りょくけんの夏の産地は、今は北海道だけれども、最初は、静岡にも近い、長野だった。
日本の場合、北に行けば北に行くほど、気温が低い。
夏の産地として、北海道がとても優秀なのは間違いない。
一方で、重量野菜の産地にすると、運ぶのに、日数も、金銭もかかる。
長野の高原は、都心に近く、翌日に届くし、配送料金も比較的抑えられる。
初期のりょくけんが、長野を止めて、北海道に行ったのは、天候が不安定だったから。
山の天気は変わりやすい。
伝え聞いたことには、雹害が結構な頻度で発生し、シーズン途中で収穫が終わってしまうことがあったようだ。
そして今だ。
私は再び、長野の高原に、解を求めることにした。
価値観を共有できる方を探し、出会ったのが土屋さんでだ。
代々の野辺山の畑を有する農家さん。
だが、今は農業法人も立ち上げ、ブロッコリーの周年栽培に取り組んでいる。
「品種は何を使っているんですか?」と聞くと「夏の間は、SK9-99。これ一択です。抜群で、これ以外で、夏のブロッコリーは難しいです。」と。

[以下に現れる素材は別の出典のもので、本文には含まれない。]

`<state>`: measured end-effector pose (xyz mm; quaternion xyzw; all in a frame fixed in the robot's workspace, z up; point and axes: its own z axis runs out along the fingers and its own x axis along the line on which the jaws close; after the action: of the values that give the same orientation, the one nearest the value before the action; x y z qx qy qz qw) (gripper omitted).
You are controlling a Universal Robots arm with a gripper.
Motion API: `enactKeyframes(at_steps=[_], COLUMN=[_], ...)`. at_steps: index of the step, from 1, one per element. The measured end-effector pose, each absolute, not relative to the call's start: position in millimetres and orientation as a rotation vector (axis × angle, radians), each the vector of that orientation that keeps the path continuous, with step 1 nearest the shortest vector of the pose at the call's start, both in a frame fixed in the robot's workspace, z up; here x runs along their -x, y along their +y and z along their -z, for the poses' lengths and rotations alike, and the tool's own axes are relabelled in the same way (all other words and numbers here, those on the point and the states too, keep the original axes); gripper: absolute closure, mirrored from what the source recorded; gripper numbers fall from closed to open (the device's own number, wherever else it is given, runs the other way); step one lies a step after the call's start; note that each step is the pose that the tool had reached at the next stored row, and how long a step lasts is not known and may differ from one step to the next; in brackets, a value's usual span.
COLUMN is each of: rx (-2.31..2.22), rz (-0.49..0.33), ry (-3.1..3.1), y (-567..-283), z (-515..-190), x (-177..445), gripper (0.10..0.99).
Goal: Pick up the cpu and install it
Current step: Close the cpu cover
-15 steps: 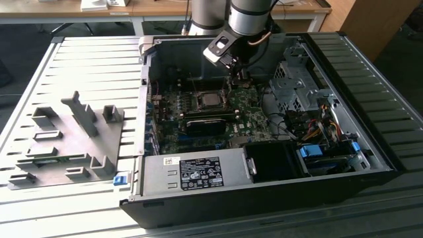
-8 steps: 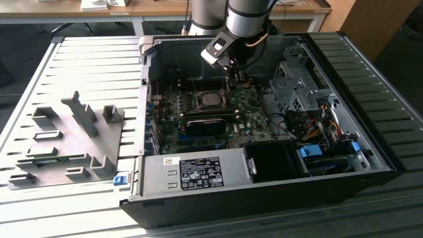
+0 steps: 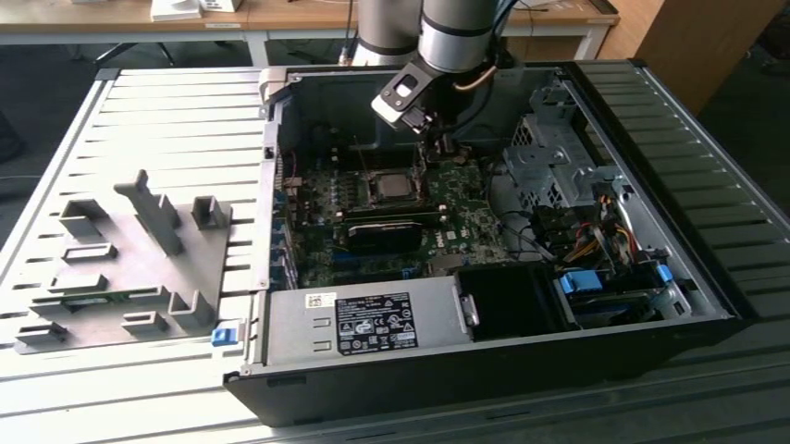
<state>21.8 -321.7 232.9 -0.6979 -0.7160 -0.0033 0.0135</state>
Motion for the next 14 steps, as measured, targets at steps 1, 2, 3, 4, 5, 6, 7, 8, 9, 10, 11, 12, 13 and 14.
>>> enactKeyframes(at_steps=[1,2,3,4,5,6,7,8,9,10,11,12,13,14], rx=[2.174,2.174,2.174,2.174,2.174,2.174,2.174,2.174,2.174,2.174,2.174,2.174,2.174,2.174], rz=[0.010,0.010,0.010,0.010,0.010,0.010,0.010,0.010,0.010,0.010,0.010,0.010,0.010,0.010], ry=[-2.230,-2.230,-2.230,-2.230,-2.230,-2.230,-2.230,-2.230,-2.230,-2.230,-2.230,-2.230,-2.230,-2.230], y=[-322,-322,-322,-322,-322,-322,-322,-322,-322,-322,-322,-322,-322,-322], z=[-232,-232,-231,-231,-230,-230,-229,-228,-228,-227,-226,-225,-224,-224], x=[-21,-21,-20,-20,-20,-19,-18,-17,-16,-14,-12,-10,-8,-5], gripper=[0.980,0.980,0.980,0.980,0.980,0.980,0.980,0.980,0.980,0.980,0.980,0.980,0.980,0.980])
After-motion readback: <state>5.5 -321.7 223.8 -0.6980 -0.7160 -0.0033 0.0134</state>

夏栽培のブロッコリーは、何やら、化粧品のような名前のブロッコリーらしい。
これが、実に面白い。
りょくけんの厨房で、蒸したり焼いたりするわけだが、ブロッコリーは、こと火加減が難しい。
加熱して、やわらかくすると、色が飛ぶ。
固いままだと、色は保持できるが、やっぱり固い。
ところが、土屋さんのSK9-99は、やわらかく蒸しても、色があせない。

冬のブロッコリーとは何か違うようだ。
夏のブロッコリーは、もっと固かったり、食味が劣るかと思っていたが、十分に美味しい。
やや棚もちは、悪いかもしれないが、早く食べれば良いだけだ。
真夏のブロッコリーの栽培は容易でない。
でも、そこに目を付け、取り組んで、成功している土屋さんに、感服。